* Problem statement *
Starting at the line that has "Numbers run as" and stopping after the line that has "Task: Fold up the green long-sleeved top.", reproduce the listing below exactly; omit everything else.

* Data provided *
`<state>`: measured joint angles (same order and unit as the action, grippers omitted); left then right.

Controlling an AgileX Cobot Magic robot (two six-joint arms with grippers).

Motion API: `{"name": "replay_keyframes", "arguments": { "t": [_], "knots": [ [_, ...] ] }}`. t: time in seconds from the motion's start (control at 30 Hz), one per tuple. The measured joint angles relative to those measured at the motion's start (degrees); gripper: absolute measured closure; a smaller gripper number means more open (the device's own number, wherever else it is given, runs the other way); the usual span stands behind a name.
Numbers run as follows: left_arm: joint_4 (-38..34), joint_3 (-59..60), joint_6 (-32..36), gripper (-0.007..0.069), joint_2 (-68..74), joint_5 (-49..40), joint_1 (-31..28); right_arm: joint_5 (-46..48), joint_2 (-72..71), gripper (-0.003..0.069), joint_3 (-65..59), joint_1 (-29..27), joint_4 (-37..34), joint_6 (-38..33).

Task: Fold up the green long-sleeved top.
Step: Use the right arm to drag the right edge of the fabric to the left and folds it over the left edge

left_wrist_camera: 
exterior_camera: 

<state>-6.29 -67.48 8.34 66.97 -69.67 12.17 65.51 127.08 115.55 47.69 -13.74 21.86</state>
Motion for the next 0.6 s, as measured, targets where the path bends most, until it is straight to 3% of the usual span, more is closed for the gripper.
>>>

* Written solution *
Numbers run as follows: left_arm: joint_4 (-38..34), joint_3 (-59..60), joint_6 (-32..36), gripper (-0.007..0.069), joint_2 (-68..74), joint_5 (-49..40), joint_1 (-31..28); right_arm: joint_5 (-46..48), joint_2 (-72..71), gripper (-0.003..0.069), joint_3 (-65..59), joint_1 (-29..27), joint_4 (-37..34), joint_6 (-38..33).

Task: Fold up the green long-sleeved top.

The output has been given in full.